For Leclerc’s part, he has risen from a relatively mediocre head-to-head Elo of 1454 after the Canadian Grand Prix on June 9 to a 1529 mark (fourth-best in the field) after back-to-back victories in Belgium and Italy these past two weeks. He has now outperformed Vettel in each of the past seven qualifying sessions and five of the past seven races (the only exceptions being Germany and Hungary). By coolly fending off the best attacks Hamilton and Bottas could throw at him, the unflappable Leclerc gave Ferrari a win at Monza — its home race — for the first time since Alonso did it in 2010. Along the way, he has given Vettel more fits than just about any teammate in his entire career:
Vettel’s teammates seldom challenge as much as Leclerc
Head-to-head comparisons between Sebastian Vettel and teammates — in qualifying and races — by season, 2007-19
Qualifying | Races* | ||||||
---|---|---|---|---|---|---|---|
Season | Team | Teammate | H2H Wins | Win% | H2H Wins | Win% | Champ. Rk |
2007 | Sauber/Toro Rosso | Heidfeld/Luizzi | 3 | 38% | 3 | 38% | 14th |
2008 | Toro Rosso | S. Bourdais | 14 | 78 | 13 | 72 | 8th |
2009 | Red Bull Racing | Mark Webber | 14 | 82 | 8 | 47 | 2nd |
2010 | Red Bull Racing | Mark Webber | 13 | 68 | 11 | 58 | 1st |
2011 | Red Bull Racing | Mark Webber | 16 | 84 | 14 | 74 | 1st |
2012 | Red Bull Racing | Mark Webber | 12 | 60 | 14 | 70 | 1st |
2013 | Red Bull Racing | Mark Webber | 17 | 89 | 17 | 89 | 1st |
2014 | Red Bull Racing | Daniel Ricciardo | 9 | 47 | 6 | 32 | 5th |
2015 | Scuderia Ferrari | Kimi Raikkonen | 15 | 79 | 16 | 84 | 3rd |
2016 | Scuderia Ferrari | Kimi Raikkonen | 9 | 43 | 15 | 71 | 4th |
2017 | Scuderia Ferrari | Kimi Raikkonen | 15 | 75 | 16 | 80 | 2nd |
2018 | Scuderia Ferrari | Kimi Raikkonen | 15 | 71 | 12 | 57 | 2nd |
2019 | Scuderia Ferrari | Charles Leclerc | 6 | 43 | 8 | 57 | 5th |
Total | 158 | 68 | 153 | 65 |
Despite the back-to-back losses, Mercedes isn’t exactly worried about Leclerc chasing Hamilton down for the title. The quick circuits of the past two races probably favored Ferrari, with the superior straight-line speed of its SF90 car. And even after Leclerc’s big breakthrough, he remains 102 points behind Hamilton (and 39 behind Bottas) in the standings, with Ferrari running 154 behind Mercedes in the team tally as they look ahead to the season’s final seven races.

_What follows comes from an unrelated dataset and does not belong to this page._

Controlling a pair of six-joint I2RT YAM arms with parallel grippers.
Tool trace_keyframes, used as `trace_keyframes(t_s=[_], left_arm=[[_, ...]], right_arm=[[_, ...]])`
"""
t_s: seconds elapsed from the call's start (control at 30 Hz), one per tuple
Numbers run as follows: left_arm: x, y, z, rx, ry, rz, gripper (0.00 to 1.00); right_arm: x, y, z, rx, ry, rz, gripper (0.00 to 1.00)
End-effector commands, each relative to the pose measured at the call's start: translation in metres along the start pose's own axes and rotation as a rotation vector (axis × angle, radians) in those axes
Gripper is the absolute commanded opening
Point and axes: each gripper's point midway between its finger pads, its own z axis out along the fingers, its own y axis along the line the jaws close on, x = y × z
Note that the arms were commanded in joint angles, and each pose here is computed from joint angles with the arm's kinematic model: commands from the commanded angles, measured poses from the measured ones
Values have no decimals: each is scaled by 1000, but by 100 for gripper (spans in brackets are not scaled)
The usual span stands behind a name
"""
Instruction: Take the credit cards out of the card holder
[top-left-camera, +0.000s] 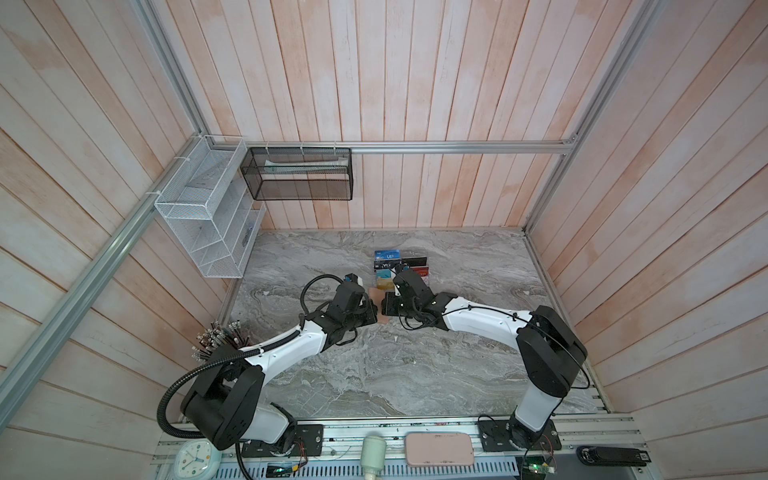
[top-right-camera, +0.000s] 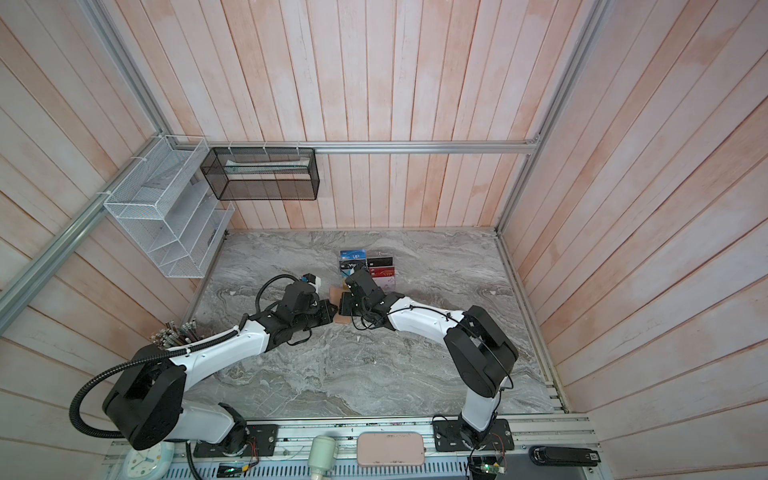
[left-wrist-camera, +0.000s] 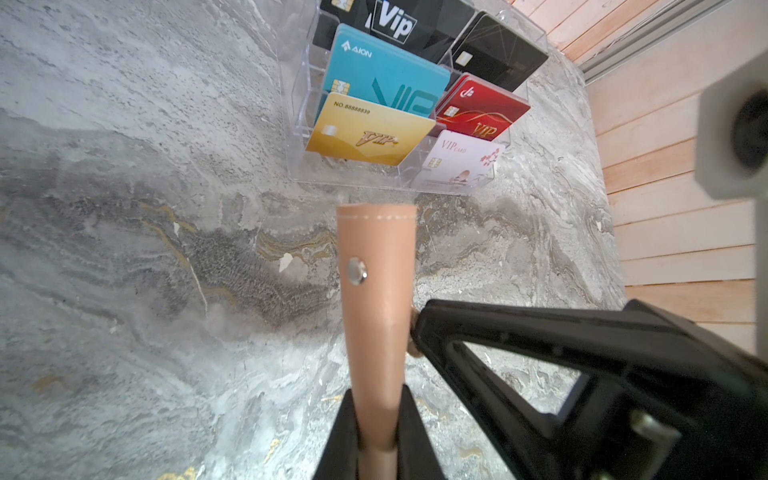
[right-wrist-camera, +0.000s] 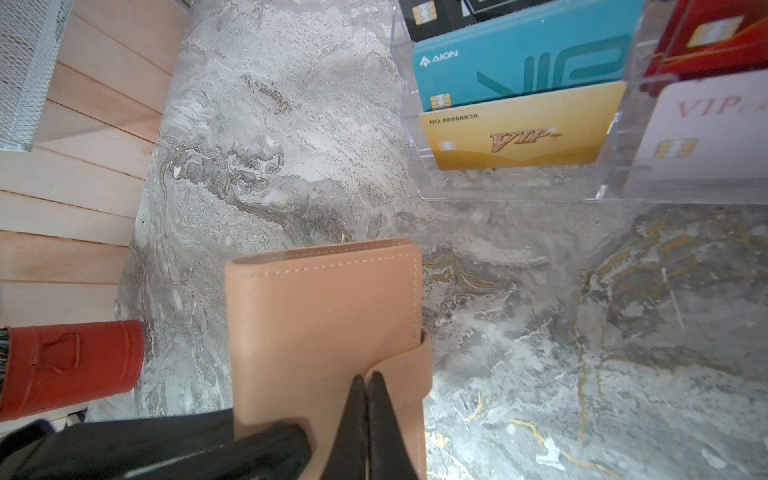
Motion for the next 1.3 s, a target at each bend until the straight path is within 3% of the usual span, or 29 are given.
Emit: trace_keyframes(t_s=[0.0,1.27], left_arm=[[-18,-18,-11,65,-77,4,0],[-11,-2,-6,4,-72,15,0]], right_arm=[[10,-16,6,68,35,2,1],[4,-37,-12,25,37,19,0]])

But although Leclerc’s wins didn’t make much impact on the overall championship picture, they may have represented something of a turning point in F1 history. Going into 2019, Vettel had outqualified his teammates — a strong group that included Raikkonen, Daniel Ricciardo and Mark Webber — 69 percent of the time and outraced them 66 percent of the time in his career. Against Leclerc this season, those numbers are only 43 percent and 57 percent, respectively, and getting worse by the moment.
Vettel entered the season as a championship contender and the clear standard-bearer for the sport’s most storied team. Now his place is in doubt. With another year left on his contract, Vettel probably isn’t going anywhere (despite tabloid rumors to the contrary), but it’s hard not to juxtapose Leclerc’s recent surge against Vettel’s growing tendency toward crucial errors and on-track decisions that put other drivers at risk. So the biggest question for the season’s home stretch isn’t whether Leclerc is the future of the sport — that now seems established — but rather, it’s whether Vettel can avoid being left in the past.